■ TASK REQUIREMENTS ■
Locate every line below that contains the word "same" and copy it.

■ RECORDS PROVIDED ■
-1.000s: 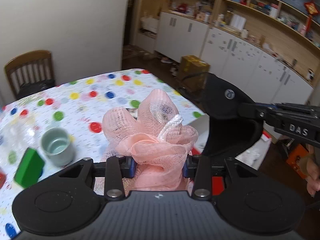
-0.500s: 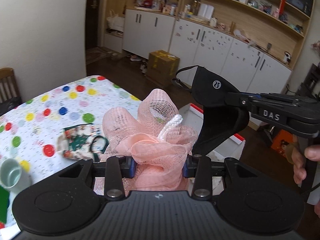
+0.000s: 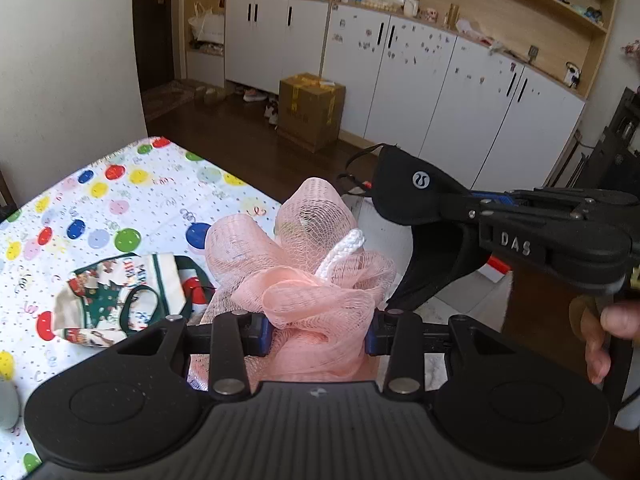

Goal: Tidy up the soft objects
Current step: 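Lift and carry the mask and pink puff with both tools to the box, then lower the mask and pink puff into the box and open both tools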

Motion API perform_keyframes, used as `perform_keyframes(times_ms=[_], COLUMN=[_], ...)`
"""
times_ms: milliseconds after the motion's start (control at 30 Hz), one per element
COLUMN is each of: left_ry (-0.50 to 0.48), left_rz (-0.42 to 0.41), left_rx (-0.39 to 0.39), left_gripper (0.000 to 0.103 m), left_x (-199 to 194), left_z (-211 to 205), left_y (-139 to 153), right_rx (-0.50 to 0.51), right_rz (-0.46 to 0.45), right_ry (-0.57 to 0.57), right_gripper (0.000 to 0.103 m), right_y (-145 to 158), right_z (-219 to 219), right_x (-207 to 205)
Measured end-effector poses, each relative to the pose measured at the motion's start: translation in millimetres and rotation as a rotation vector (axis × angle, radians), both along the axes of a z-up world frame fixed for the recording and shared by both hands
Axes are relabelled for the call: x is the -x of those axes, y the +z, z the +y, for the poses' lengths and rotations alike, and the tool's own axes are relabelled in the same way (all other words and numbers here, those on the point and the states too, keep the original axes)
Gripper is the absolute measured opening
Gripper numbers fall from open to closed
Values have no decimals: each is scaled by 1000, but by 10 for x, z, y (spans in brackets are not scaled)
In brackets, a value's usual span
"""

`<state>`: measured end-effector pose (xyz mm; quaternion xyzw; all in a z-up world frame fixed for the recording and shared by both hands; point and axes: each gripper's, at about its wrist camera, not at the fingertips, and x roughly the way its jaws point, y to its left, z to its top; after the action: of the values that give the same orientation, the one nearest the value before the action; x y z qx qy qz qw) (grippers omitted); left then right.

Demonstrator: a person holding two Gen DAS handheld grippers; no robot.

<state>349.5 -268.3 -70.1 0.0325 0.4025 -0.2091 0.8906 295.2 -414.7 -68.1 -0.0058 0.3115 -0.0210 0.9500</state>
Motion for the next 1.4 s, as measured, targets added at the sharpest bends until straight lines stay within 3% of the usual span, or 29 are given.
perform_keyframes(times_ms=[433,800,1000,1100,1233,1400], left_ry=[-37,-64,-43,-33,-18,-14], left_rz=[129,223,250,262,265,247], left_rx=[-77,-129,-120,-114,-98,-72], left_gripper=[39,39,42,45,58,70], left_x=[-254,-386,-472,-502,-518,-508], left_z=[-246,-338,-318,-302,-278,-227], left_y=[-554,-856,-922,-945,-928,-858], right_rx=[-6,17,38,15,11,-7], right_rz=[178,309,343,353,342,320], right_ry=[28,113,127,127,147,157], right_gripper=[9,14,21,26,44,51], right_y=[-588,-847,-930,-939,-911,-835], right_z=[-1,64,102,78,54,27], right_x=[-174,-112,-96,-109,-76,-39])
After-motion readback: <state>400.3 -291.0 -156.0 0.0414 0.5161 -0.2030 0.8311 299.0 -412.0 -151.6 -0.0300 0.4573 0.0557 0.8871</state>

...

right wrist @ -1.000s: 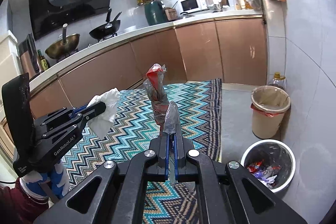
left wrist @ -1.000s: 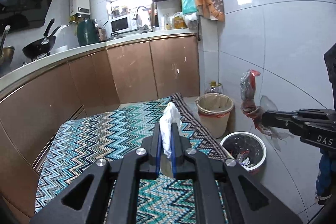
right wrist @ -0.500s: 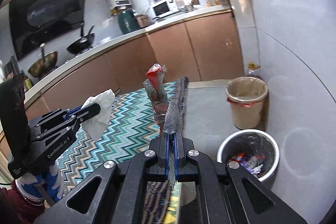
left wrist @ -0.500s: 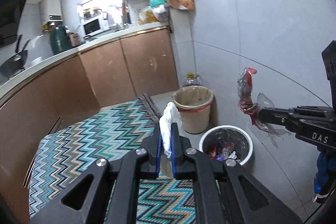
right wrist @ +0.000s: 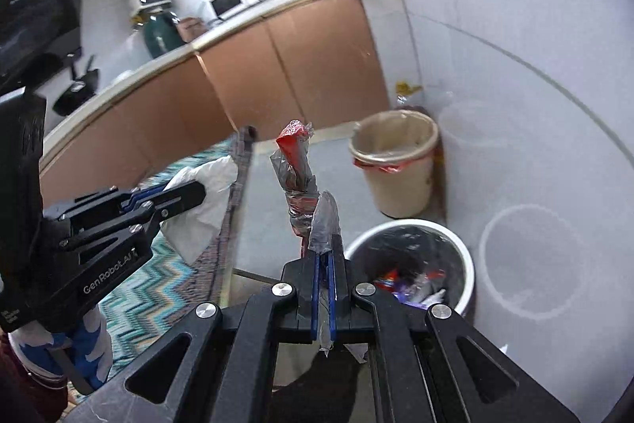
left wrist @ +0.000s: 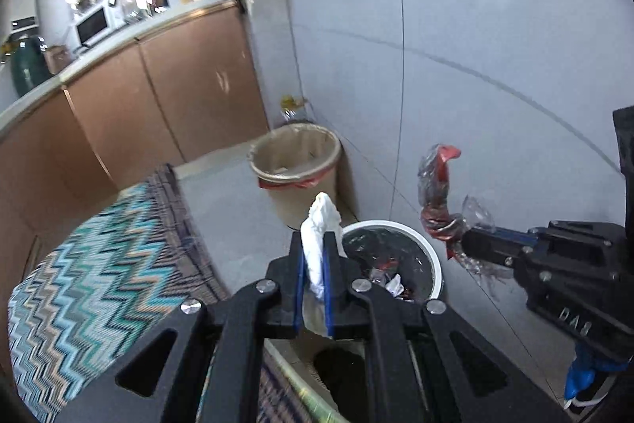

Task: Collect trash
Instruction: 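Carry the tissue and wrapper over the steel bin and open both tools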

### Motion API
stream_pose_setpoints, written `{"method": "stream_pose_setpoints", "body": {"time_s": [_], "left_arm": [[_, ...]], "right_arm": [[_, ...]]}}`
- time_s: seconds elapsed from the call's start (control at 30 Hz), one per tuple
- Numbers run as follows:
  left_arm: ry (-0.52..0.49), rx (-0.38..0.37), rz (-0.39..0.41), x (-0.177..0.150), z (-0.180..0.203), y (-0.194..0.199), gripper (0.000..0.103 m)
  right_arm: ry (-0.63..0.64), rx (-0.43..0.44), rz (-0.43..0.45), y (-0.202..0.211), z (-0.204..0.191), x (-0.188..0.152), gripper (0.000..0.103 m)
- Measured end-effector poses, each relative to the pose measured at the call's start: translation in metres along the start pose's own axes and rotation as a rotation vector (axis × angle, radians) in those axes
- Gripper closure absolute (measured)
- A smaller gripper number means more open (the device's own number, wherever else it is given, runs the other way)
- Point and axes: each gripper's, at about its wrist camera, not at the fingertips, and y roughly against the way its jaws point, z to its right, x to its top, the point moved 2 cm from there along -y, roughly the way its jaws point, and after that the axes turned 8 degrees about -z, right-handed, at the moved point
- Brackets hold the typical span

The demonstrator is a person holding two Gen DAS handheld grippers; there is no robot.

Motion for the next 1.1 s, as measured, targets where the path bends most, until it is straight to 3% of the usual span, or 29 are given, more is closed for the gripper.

■ EXERCISE SOLUTION ■
Axes are relabelled for the call: x is the -x of those axes, y the +z, z the +y, for the poses' lengths and rotations alike, and the tool's own axes are relabelled in the same way (all other words and numbers here, those on the point and the states too, keep the original axes)
`<state>`: measured end-effector pose (xyz mm; quaternion xyzw; all in a z-up world frame fixed for the recording and shared by both hands; point and axes: each gripper's, at about its wrist camera, not at the fingertips, and x roughly the way its jaws point, y to its left, z to its top; after the action: of the values that give the same orientation, the one nearest the value before the action; x y z qx qy qz qw) (grippers omitted); left then right.

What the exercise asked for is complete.